Camus en sus palabras: “No hay destino que no se venza con el desprecio”. En otras palabras: si todo es absurdo, lo que hagas con eso es tu arte.
Conclusión:
Unamuno grita al cielo, Schopenhauer lo maldice y Camus lo ignora con estilo. Los tres, con lenguajes distintos, nos invitan a mirar de frente lo que muchos prefieren no ver: vivir implica sufrir, pero también significa pensar, elegir y sentir.
La idea de que la vida es una tragedia no es un mensaje derrotista. Al contrario: es una invitación a vivir con más conciencia, más profundidad y menos ilusiones. Quizá no vinimos a ser felices en términos publicitarios, sino a entender el mundo, a llorar con sentido y a reír con alma.
A veces, lo más valiente no es negar el dolor, sino caminar con él. Como escribió Unamuno: “El hombre muere; sí, pero no quiere morir. Y esta es su tragedia”.
Tal vez no haya respuestas definitivas. Pero si vas a existir, “hazlo con estilo, con preguntas y con cierta ternura ante el absurdo”.
«Sé por qué es así. No es el vino que bebí ayer, ni que haya dormido en una mala cama, ni tampoco el tiempo lluvioso. Han aparecido unos demonios y han desafinado una por una todas las cuerdas de mi ser. Ha vuelto el temor, el miedo de las pesadillas infantiles, de los cuentos, del destino de los colegiales. El temor, el acoso de lo inalterable, la melancolía, el tedio. ¡Qué insulso es el mundo! ¡Qué horrible tener que levantarse mañana, volver a comer, volver a vivir! ¿Por qué hemos de vivir? ¿Por qué es el hombre tan tímido y bonachón? ¿Por qué no yacemos desde hace tiempo en el mar?

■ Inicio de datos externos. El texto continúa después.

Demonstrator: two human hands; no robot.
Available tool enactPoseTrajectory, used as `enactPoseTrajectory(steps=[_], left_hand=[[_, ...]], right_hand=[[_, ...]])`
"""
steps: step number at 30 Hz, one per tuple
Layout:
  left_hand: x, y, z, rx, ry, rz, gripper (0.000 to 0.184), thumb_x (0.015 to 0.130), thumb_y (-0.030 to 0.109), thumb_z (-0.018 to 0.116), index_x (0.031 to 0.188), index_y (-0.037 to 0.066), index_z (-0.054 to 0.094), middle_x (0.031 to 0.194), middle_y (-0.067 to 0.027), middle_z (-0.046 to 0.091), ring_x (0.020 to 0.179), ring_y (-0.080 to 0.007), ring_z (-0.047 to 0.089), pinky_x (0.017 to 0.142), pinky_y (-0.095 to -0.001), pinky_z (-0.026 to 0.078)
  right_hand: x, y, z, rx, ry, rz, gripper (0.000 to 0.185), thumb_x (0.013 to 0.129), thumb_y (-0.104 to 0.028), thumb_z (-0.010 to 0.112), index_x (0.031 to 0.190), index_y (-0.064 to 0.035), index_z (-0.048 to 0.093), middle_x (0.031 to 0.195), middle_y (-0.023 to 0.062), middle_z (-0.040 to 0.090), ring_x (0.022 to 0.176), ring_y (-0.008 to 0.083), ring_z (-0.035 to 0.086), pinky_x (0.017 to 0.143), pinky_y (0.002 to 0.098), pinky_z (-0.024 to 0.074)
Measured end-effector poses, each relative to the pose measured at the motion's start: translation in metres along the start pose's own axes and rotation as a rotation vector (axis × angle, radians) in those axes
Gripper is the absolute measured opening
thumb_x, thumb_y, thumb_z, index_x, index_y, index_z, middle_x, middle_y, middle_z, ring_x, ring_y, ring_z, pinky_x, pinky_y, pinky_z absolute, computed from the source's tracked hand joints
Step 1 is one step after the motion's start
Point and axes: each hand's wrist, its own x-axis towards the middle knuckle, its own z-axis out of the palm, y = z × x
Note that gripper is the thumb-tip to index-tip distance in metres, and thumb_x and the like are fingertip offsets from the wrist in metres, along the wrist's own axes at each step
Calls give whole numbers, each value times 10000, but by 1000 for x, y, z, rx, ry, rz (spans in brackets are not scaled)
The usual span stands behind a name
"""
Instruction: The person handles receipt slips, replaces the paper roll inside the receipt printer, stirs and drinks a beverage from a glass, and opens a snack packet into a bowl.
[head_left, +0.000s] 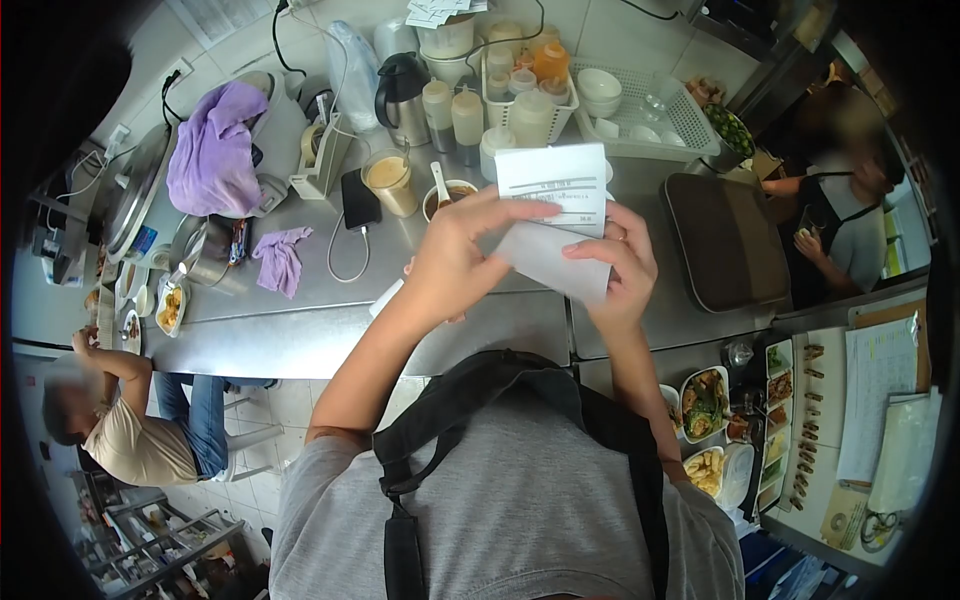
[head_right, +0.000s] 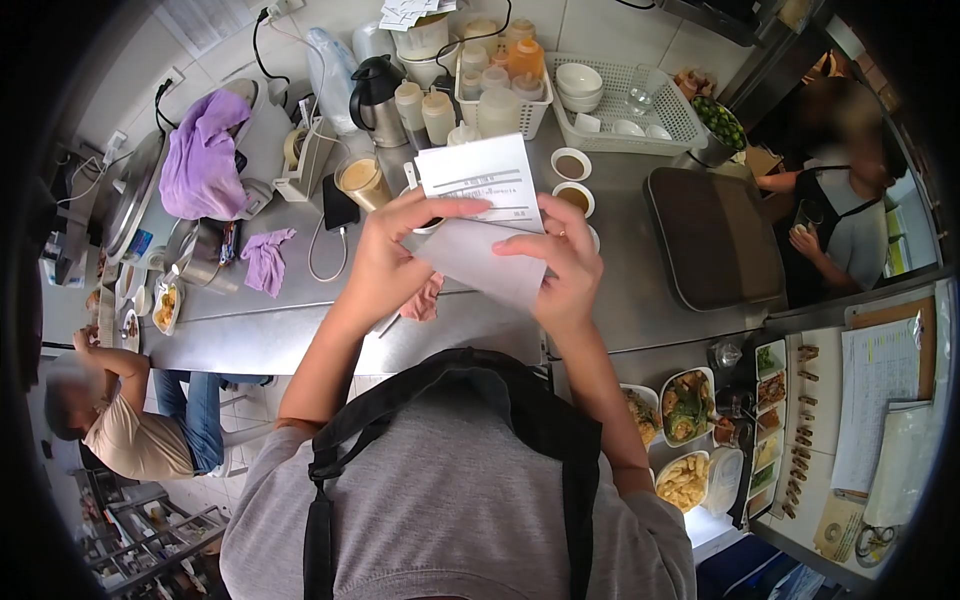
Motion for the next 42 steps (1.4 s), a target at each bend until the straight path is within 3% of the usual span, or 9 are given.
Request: enactPoseTrajectory(steps=[6, 9, 15, 18, 22, 31, 35, 37, 42], left_hand=[[4, -24, -12, -131, 64, -27, 371, 824, -91, 508, 1141, 17, 665, 1082, -84, 634, 941, -120, 594, 854, -234, 452], [5, -20, -12, -101, 75, -81, 325, 852, -55, 550, 1133, 44, 679, 986, -30, 617, 772, -42, 523, 711, -199, 446], [3, -22, -9, -32, 79, -97, 325, 829, -38, 593, 1123, 61, 688, 908, -2, 592, 652, -28, 445, 601, -191, 404], [1, -20, -7, 159, 35, -13, 318, 797, -13, 635, 1105, 48, 688, 869, -16, 593, 636, -43, 429, 563, -183, 351], [-5, -29, 8, 73, 107, -103, 250, 807, 62, 711, 1047, -5, 686, 816, -22, 586, 653, -61, 455, 586, -206, 377], [-2, -35, 21, -152, 186, -121, 161, 898, 57, 639, 1025, -29, 689, 962, -53, 668, 831, -72, 573, 740, -202, 444], [-4, -39, 22, -260, 193, -157, 343, 915, 46, 603, 1253, -4, 569, 965, -58, 667, 849, -63, 564, 752, -192, 430], [3, -18, 31, -388, 250, -118, 487, 918, 40, 593, 1385, 16, 455, 961, -54, 666, 860, -59, 562, 753, -189, 428], [-1, -35, 24, -211, 189, -83, 652, 921, -2, 559, 1495, 61, 255, 1222, -94, 590, 907, -59, 559, 772, -188, 438]], right_hand=[[-6, 14, -11, 481, 133, 292, 22, 815, 0, 568, 799, -15, 563, 1170, 216, 561, 995, 314, 649, 893, 432, 515], [-2, 12, -10, 602, 210, 345, 58, 865, -39, 525, 816, -18, 548, 1155, 230, 563, 994, 311, 648, 899, 454, 514], [-7, 18, -18, 645, 164, 424, 52, 889, -14, 552, 937, -14, 570, 1136, 154, 593, 933, 224, 647, 842, 362, 516], [-8, 8, -8, 422, 225, 615, 158, 893, -14, 582, 1050, -5, 586, 1084, 75, 617, 892, 133, 614, 802, 292, 494], [-7, 9, 1, 420, 148, 615, 203, 897, -36, 607, 1094, 9, 586, 939, 3, 627, 885, 57, 568, 752, 227, 478], [-4, -5, 8, 544, 206, 538, 354, 916, -14, 583, 1247, 44, 474, 1041, 87, 654, 945, 87, 595, 797, 235, 485], [-7, -8, 13, 512, 257, 423, 447, 915, 14, 575, 1324, 52, 398, 1108, 122, 644, 999, 110, 595, 818, 235, 480], [-4, -10, 17, 497, 315, 415, 403, 905, 5, 595, 1279, 52, 452, 1051, 111, 658, 946, 95, 605, 779, 220, 482], [-20, 5, 9, 311, 152, 567, 261, 890, -40, 640, 1129, 47, 580, 890, 61, 674, 792, 54, 608, 667, 198, 487]])
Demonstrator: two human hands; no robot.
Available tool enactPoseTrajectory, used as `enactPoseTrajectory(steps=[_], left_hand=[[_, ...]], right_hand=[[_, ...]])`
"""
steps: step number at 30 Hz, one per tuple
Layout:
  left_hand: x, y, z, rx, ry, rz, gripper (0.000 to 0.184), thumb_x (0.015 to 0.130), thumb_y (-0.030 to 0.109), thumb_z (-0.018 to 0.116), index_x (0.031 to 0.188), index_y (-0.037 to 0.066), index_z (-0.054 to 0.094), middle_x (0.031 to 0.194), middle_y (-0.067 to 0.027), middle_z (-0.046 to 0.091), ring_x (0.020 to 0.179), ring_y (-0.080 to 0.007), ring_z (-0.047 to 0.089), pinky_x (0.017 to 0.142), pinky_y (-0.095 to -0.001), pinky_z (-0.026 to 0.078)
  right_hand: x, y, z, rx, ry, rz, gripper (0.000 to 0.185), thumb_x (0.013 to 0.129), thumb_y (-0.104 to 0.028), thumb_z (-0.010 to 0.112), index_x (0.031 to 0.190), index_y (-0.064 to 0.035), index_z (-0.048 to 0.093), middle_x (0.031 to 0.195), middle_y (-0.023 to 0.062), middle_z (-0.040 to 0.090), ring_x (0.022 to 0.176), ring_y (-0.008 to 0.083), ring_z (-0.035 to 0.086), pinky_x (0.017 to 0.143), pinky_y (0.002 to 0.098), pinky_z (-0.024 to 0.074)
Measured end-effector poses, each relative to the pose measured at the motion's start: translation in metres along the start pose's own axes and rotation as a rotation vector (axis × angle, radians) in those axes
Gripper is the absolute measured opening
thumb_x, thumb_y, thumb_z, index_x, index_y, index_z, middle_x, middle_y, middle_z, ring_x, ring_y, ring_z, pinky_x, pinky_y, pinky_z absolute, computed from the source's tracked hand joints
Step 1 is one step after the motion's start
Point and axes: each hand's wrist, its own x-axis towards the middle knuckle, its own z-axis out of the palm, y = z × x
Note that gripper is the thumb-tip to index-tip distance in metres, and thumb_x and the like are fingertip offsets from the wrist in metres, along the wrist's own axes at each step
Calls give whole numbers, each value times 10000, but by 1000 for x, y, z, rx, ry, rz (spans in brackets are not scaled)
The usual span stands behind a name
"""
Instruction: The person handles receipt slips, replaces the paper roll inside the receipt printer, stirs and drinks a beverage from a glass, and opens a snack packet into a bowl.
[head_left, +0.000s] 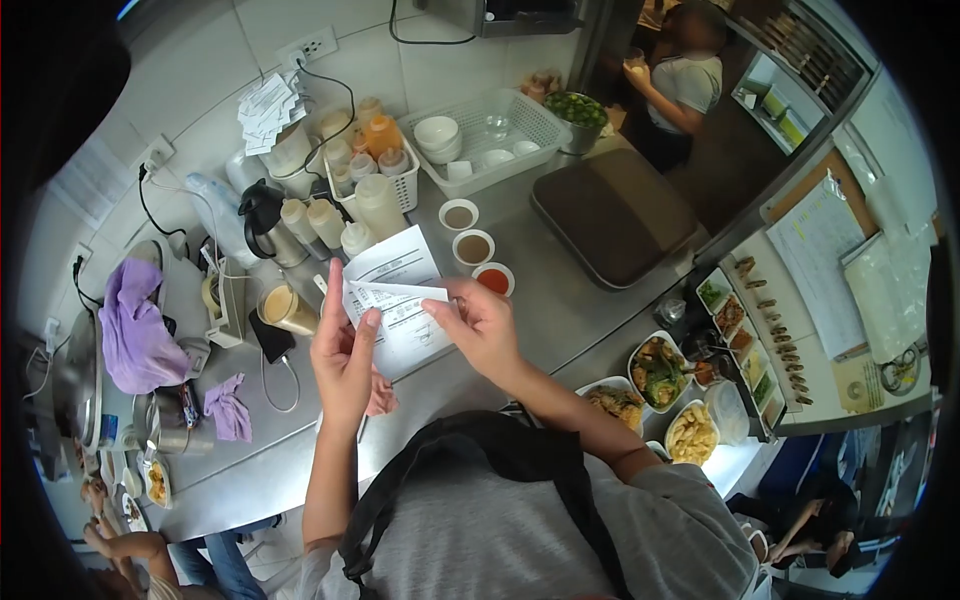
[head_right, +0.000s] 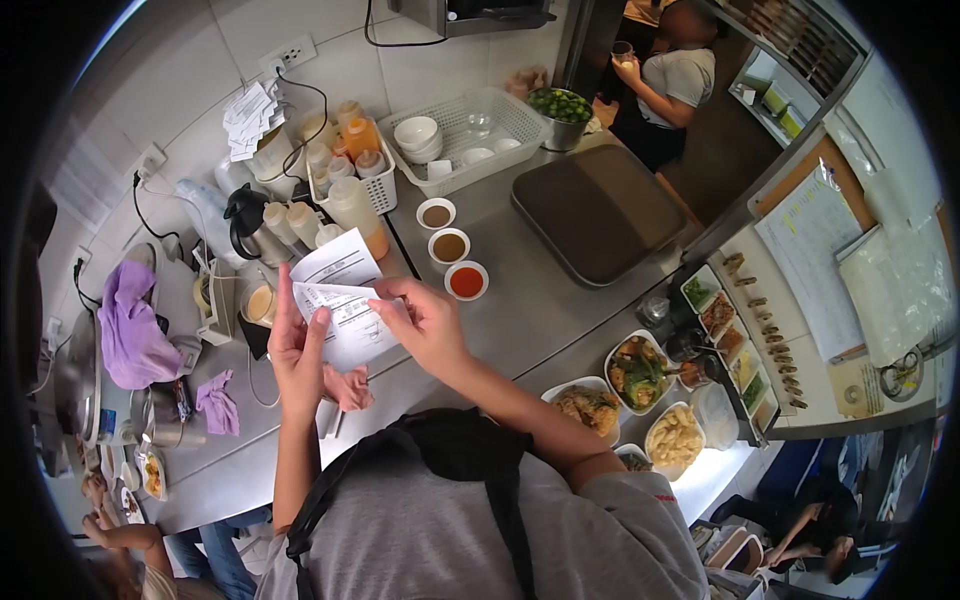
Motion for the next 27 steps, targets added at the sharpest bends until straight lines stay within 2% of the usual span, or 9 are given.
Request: enactPoseTrajectory(steps=[2, 5, 9, 11, 14, 15, 18, 25, 27], left_hand=[[0, 1, 4, -42, 22, 39, 655, 921, -13, 550, 1497, 63, 247, 1312, -100, 539, 917, -59, 557, 768, -188, 444], [0, 5, 4, -43, -39, -7, 647, 924, -25, 539, 1497, 64, 253, 1368, -105, 498, 891, -50, 544, 709, -185, 452], [-1, 5, -1, 238, -72, -21, 691, 854, 26, 632, 1474, 139, 349, 1093, -98, 564, 871, -125, 533, 649, -222, 439], [2, 10, 2, 381, -6, 156, 704, 777, 64, 705, 1422, 144, 434, 1221, -159, 468, 1067, -254, 489, 786, -320, 458], [5, 24, -4, 640, -20, 315, 676, 777, 34, 699, 1401, 123, 452, 1371, -169, 369, 1190, -295, 485, 928, -382, 455], [6, 30, -4, 694, -18, 352, 582, 753, 74, 723, 1307, 123, 552, 1342, -162, 413, 1193, -333, 477, 952, -423, 425], [8, 30, -6, 725, -73, 503, 504, 729, 107, 736, 1218, 153, 620, 1265, -142, 495, 1053, -313, 498, 874, -421, 412], [8, 25, -8, 813, 95, 755, 401, 672, 151, 783, 1064, 178, 701, 1125, -80, 583, 1001, -281, 545, 813, -396, 412], [6, 31, -5, 787, 61, 673, 411, 644, 162, 801, 1044, 186, 707, 1103, -72, 580, 1001, -277, 531, 805, -392, 413]], right_hand=[[2, -4, 4, 79, 14, 17, 215, 885, -59, 654, 1070, 43, 614, 835, 37, 670, 737, 36, 597, 625, 191, 482], [3, -12, 2, 187, -101, 192, 255, 901, -96, 643, 1119, 33, 609, 961, 55, 677, 859, 59, 599, 743, 229, 494], [0, -10, 2, 94, -183, 232, 284, 921, -136, 622, 1146, 37, 608, 1019, 71, 685, 907, 94, 612, 798, 259, 492], [0, -9, 0, 1, -186, 175, 273, 919, -136, 622, 1131, 36, 615, 977, 85, 698, 866, 104, 629, 773, 265, 498], [2, -13, 0, -139, -206, 90, 264, 911, -129, 625, 1120, 33, 621, 937, 98, 708, 829, 111, 644, 746, 268, 503], [2, -14, 1, -179, -217, 64, 263, 908, -124, 625, 1120, 32, 622, 933, 99, 710, 825, 113, 648, 741, 267, 503], [5, -24, 0, -278, -267, 39, 266, 895, -95, 615, 1132, 26, 623, 953, 97, 713, 836, 115, 655, 743, 265, 505], [8, -33, 1, -239, -233, -66, 347, 830, 2, 549, 1167, -13, 630, 1009, 131, 707, 872, 154, 688, 761, 277, 522], [8, -33, -2, -298, -248, -75, 376, 802, 16, 538, 1164, -22, 634, 993, 144, 702, 859, 189, 697, 744, 285, 525]])
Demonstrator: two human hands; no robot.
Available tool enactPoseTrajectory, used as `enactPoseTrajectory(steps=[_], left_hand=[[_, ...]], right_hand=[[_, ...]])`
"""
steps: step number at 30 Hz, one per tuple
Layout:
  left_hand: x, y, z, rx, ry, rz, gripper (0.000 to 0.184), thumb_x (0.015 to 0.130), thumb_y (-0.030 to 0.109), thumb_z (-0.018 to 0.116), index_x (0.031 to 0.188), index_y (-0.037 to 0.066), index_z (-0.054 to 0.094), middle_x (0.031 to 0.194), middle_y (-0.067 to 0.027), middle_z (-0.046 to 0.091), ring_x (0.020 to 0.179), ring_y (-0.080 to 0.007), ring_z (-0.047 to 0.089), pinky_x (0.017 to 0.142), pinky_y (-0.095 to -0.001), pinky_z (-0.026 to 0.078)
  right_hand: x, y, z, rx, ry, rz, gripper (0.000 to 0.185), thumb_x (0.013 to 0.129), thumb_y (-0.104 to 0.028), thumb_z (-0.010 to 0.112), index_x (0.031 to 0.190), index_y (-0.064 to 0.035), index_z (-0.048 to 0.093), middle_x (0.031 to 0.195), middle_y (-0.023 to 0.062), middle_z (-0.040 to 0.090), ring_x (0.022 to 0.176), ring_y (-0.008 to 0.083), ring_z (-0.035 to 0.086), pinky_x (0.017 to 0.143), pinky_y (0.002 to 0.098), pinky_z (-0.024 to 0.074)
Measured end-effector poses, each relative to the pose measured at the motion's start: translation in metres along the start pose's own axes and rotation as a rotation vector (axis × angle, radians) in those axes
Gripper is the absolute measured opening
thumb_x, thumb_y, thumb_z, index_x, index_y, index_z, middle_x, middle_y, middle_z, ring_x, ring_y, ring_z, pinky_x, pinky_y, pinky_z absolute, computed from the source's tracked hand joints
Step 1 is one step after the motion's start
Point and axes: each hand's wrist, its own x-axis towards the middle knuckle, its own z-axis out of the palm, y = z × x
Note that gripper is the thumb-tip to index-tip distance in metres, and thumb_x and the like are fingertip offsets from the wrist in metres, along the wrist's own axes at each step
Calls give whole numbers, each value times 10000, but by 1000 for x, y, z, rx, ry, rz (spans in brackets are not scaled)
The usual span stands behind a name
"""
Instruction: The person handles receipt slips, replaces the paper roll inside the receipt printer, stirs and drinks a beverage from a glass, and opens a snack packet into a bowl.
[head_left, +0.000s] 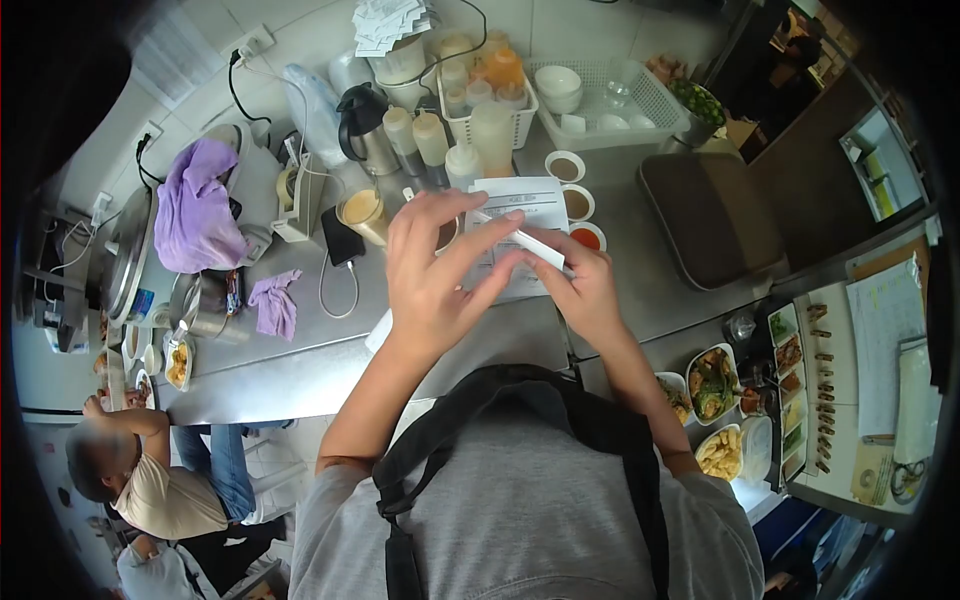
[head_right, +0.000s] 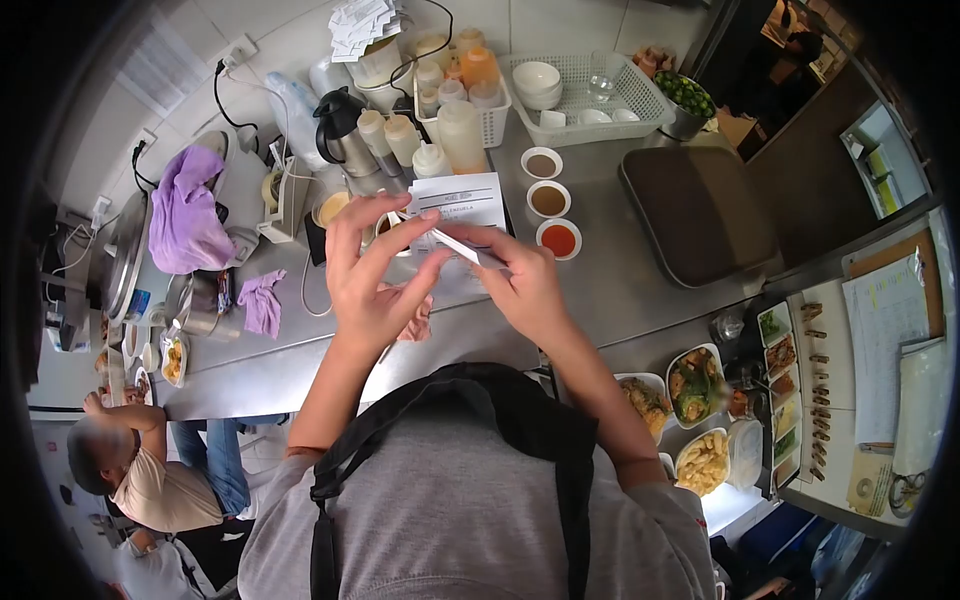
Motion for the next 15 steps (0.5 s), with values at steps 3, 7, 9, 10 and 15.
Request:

Ni siquiera ha crecido la hierba. No se puede ser vagabundo y artista y al mismo tiempo un burgués sano y cuerdo. Si quieres embriaguez, ¡acepta también la resaca! Si quieres sol y bellas fantasías, ¡acepta también la suciedad y el hastío! Todo está dentro de ti, el oro y el barro, el deleite y la pena, la risa infantil y la angustia moral. ¡Acéptalo todo, no te aflijas por nada, no intentes rehuir nada! No eres un burgués, tampoco eres un griego, no eres armónico y dueño de ti mismo, eres un pájaro en plena tormenta. ¡Déjala rugir! ¡Déjate llevar! ¡Cuánto has mentido! ¡Cuántas miles de veces, incluso en tus libros y poesías, has fingido ser el armonioso y sabio, el feliz, el iluminado! ¡Lo mismo han fingido ser los héroes al atacar en la guerra, mientras las entrañas temblaban! ¡Dios mío, qué simiesco y fanfarrón es el hombre, sobre todo el artista, sobre todo el poeta, sobre todo yo!» – Hermann Hesse
Por último:
«La vida no es la fiesta que habíamos imaginado, pero ya que estamos aquí, bailemos” – atribuida a Fernando Aramburu.